Mr. Kleinman, who worked as an interrogator in Iraq in 2003, called the post-Sept. 11 efforts "amateurish" by comparison to the World War II program, with inexperienced interrogators who worked through interpreters and had little familiarity with the prisoners' culture.
The Washington Post wrote in January - when the report was publicly released - that the researchers found "little or no development of sustained capacity for interrogation practice, training, or research within intelligence or military communities in the post-Soviet period," which led to interrogators making up techniques "on the fly."
In [the report], experts find that popular culture and ad hoc experimentation have fueled the use of aggressive and sometimes physical interrogation techniques to get those captured on the battlefields to talk, even if there is no evidence to support the tactics' effectiveness. The board, which advises the director of national intelligence, recommends studying the matter.

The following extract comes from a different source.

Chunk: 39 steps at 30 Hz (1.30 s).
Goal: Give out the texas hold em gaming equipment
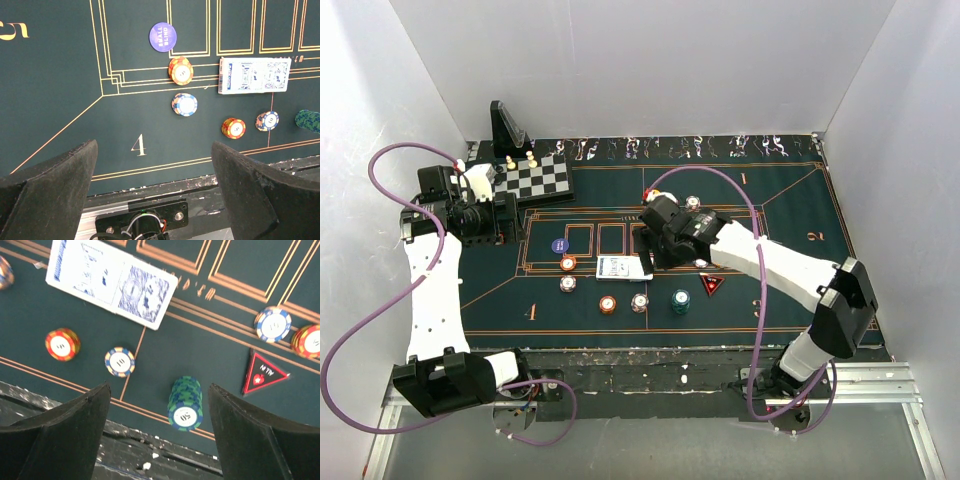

"There is little systematic knowledge available to tell us 'what works' in interrogation," wrote Robert Coulam, a research professor at the Simmons School for Health Studies in Boston. Coulam also wrote that interrogation practices that offend ethical concerns and "skirt the rule of law" may be narrowly useful, if at all, because such practices could undermine the legitimacy of government action and support for the fight against terrorism.
The effect of popular culture, particularly of the FOX television show "24," on Americans' perception of torture, remains hotly debated. In a commentary for the Los Angeles Times, Wesleyan University professor Kelly M. Greenhill writes that there is a long history of works of fiction affecting politics, and that "24" may be fostering an increased acceptance of torture in the United States. The US military has shown similar concerns - members of the US military met with the "24" creative team last November to voice worries that the show was promoting "unethical and illegal behavior and had adversely affected the training and performance of real American soldiers," according to a February article in The New Yorker.